There are several ways this can be done:
- Create a scrapeable file that POST's extracted data to a local web-enabled script (e.g., one written in PHP or ASP.NET) that accepts the data and inserts it into a database. We provide an example of this in our Fifth Tutorial.
- Write the data out to a delimited file, then have a separate program read the data in from the file and insert it into the database. For example, this could be done with the file generated in our second tutorial. You might write a PHP script or Visual Basic application that reads in the file and inserts it into a database. This technique is easy to implement, and also allows you to alter or clean up the data in your own code before inserting it into your database.
- Write the extracted data to a file as SQL statements. Most database have some kind of import feature that allows you to specify a file containing SQL statements. The database reads in the file and executes each of the SQL statements. One of the primary advantages to this approach is that it's simple to implement. It also doesn't require writing any further code to get the data into the database.

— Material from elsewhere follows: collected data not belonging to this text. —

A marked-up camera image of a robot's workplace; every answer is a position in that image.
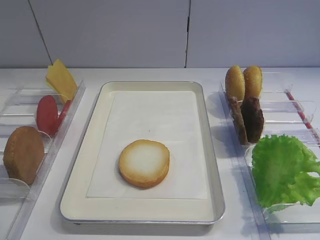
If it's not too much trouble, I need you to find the rear pale cheese slice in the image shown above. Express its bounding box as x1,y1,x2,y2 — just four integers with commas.
45,65,56,90

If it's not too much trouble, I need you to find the red tomato slice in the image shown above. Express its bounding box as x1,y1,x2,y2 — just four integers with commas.
36,95,58,136
53,100,72,135

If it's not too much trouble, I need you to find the right golden bun top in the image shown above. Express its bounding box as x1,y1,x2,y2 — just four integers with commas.
243,65,263,99

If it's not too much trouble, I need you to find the thin brown meat patty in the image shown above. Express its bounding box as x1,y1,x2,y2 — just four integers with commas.
228,96,248,145

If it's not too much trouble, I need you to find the front red tomato slice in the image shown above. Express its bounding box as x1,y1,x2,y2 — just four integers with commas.
36,95,58,136

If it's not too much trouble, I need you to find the golden bun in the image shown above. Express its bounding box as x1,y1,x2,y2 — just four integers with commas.
243,65,263,99
225,65,245,101

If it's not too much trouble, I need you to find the brown bun slice left rack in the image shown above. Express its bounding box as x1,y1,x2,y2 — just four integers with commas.
3,126,45,185

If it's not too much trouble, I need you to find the dark brown meat patty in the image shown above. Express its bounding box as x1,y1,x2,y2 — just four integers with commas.
241,96,265,144

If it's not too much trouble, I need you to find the rear red tomato slice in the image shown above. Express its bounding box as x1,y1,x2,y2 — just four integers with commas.
53,100,72,135

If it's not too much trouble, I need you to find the right clear acrylic rack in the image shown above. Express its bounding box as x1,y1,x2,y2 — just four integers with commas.
219,72,320,240

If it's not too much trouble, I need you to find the clear acrylic rack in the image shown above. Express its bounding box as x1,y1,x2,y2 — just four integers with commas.
219,72,320,240
0,81,86,240

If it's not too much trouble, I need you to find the white paper liner sheet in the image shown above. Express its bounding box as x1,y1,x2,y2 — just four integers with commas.
87,91,208,199

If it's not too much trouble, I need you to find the front yellow cheese slice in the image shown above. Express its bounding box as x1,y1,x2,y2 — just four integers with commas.
52,59,78,104

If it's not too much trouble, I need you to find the left golden bun top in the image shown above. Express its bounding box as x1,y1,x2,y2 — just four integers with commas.
225,65,245,101

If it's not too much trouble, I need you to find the green lettuce leaf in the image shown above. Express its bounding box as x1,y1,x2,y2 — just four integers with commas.
252,135,320,208

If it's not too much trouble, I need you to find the cream metal baking tray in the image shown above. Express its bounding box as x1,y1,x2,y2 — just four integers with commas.
60,81,225,225

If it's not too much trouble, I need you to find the bun slice with white face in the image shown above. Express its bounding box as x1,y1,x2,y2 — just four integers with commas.
118,139,170,189

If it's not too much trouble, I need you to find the left clear acrylic rack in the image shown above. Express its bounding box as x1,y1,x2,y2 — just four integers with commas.
0,81,86,240

- Insert the data directly into a database via screen-scraper scripts. This would be done either via JDBC (for scripts written in Interpreted Java, Python, or JavaScript) or ADO (for scripts written in VBScript or JScript). The advantage to this approach is that it's relatively simple to implement and debug, and doesn't require going through the intermediate step of writing the data to a file.

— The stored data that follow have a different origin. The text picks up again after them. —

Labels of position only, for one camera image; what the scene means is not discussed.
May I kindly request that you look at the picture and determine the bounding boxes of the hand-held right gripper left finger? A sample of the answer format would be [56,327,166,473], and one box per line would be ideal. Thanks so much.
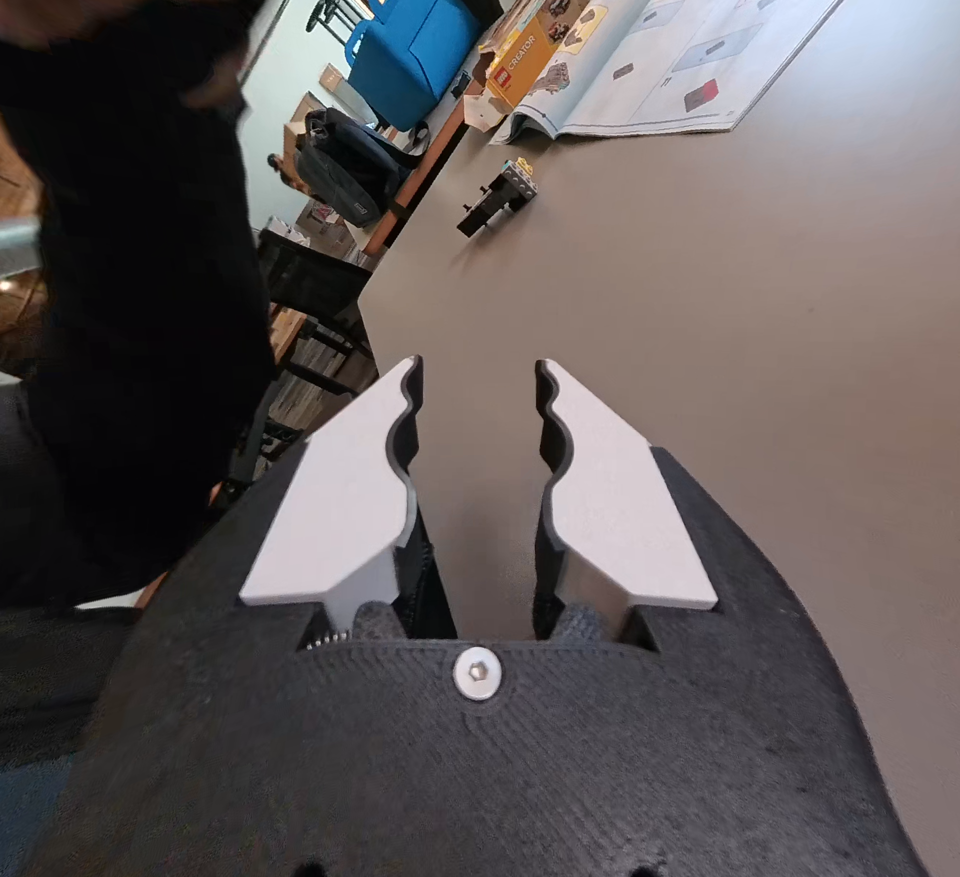
[238,355,425,637]

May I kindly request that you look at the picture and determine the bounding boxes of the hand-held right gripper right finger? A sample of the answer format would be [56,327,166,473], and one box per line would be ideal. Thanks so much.
[534,358,720,644]

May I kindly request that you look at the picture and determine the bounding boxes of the grey desk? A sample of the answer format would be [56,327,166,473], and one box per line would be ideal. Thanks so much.
[358,0,960,877]

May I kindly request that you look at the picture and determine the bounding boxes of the black chair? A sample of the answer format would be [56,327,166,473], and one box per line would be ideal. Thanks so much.
[258,228,376,376]

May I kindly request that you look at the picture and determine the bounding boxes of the person's torso in black shirt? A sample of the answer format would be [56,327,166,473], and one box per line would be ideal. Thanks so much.
[0,0,279,616]

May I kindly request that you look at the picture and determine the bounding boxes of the black backpack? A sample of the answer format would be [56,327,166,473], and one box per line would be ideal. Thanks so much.
[288,108,430,229]

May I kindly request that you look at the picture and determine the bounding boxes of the small black brick model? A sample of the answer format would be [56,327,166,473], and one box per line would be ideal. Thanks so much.
[456,158,540,239]

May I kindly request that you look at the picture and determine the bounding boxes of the wooden edged table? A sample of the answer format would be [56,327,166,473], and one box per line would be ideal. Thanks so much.
[360,52,489,259]

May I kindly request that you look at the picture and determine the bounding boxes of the yellow toy brick box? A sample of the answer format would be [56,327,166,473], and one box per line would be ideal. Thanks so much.
[462,0,676,132]

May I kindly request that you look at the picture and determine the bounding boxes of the open instruction booklet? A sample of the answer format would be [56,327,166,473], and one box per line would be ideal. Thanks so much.
[489,0,912,147]

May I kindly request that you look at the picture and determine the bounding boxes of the black bar stool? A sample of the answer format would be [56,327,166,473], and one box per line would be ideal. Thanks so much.
[306,0,354,46]

- Pass the extracted data to compiled code and have it insert it into the database. For example, you might create Java classes that can insert the data into a database. You would then jar up these classes, place them into screen-scraper's "lib\ext" folder, and screen-scraper would add them to its classpath. Once that's done you can then import your classes into screen-scraper scripts and make use of the objects by passing them the extracted data. This could also be done with COM DLL's registered on your system. Of all the approaches suggested here this is probably the fastest and most robust, but can be a bit trickier to debug.

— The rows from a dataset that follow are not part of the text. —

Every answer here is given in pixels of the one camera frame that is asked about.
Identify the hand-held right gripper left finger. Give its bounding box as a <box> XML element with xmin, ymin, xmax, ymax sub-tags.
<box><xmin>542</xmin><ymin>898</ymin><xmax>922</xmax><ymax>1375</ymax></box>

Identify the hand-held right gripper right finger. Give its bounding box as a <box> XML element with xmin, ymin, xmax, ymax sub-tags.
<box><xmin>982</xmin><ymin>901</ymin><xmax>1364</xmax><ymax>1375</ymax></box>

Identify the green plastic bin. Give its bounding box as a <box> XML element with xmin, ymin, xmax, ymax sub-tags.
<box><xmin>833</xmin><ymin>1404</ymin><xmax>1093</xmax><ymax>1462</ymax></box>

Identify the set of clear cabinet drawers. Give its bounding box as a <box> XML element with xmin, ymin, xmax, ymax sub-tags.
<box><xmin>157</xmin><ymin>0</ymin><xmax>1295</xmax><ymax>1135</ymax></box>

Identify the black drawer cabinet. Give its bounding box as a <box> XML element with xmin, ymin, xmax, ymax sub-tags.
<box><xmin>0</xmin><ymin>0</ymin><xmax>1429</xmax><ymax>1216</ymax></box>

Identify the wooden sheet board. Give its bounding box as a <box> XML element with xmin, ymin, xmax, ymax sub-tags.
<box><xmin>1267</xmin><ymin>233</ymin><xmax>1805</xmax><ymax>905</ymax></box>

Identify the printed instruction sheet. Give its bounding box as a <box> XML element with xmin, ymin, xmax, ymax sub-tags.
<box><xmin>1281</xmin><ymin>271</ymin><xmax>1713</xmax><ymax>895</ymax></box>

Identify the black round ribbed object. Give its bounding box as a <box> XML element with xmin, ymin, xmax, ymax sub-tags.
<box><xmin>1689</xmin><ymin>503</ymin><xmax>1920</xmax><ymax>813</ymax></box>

- Invoke screen-scraper from an external application, retrieve the extracted data from screen-scraper, then have the external application handle the database interaction. For example, you might create a PHP script that invokes screen-scraper, tells it to extract product information (as in our third tutorial), requests the extracted product information from screen-scraper, then inserts it into a database (that is, all of the SQL statements and such would be in the PHP code). If you're using the Enterprise Edition, the best way to do this is to handle the data in real-time (i.e., as it is being scraped). Documentation on doing that can be found under the "Handling Scraped Data in Real Time" section on this page. In the Professional Edition the data will need to be stored up in a session variable as a data set, then requested at the end from the calling application. This technique can work great for smaller data sets, but it should be avoided if the data sets will be large. screen-scraper will need to store the data in memory (saved in session variables) as it's being extracted so that it can later pass it along to the external application. If a large amount of data is extracted and stored in memory it could cause screen-scraper to run out of memory.
As a side note, it is by design that screen-scraper doesn't insert information automatically into a database for you. The approach we've taken to the design of screen-scraper is to ensure that it does one thing very well: extract information from web sites. Generally related to that process, however, are subsequent steps that involve manipulating and cleaning up the information, as well as storing it in some persistent mechanism (such as a database or text file). All of those things can be done by screen-scraper, but we've designed screen-scraper primarily to handle data extraction.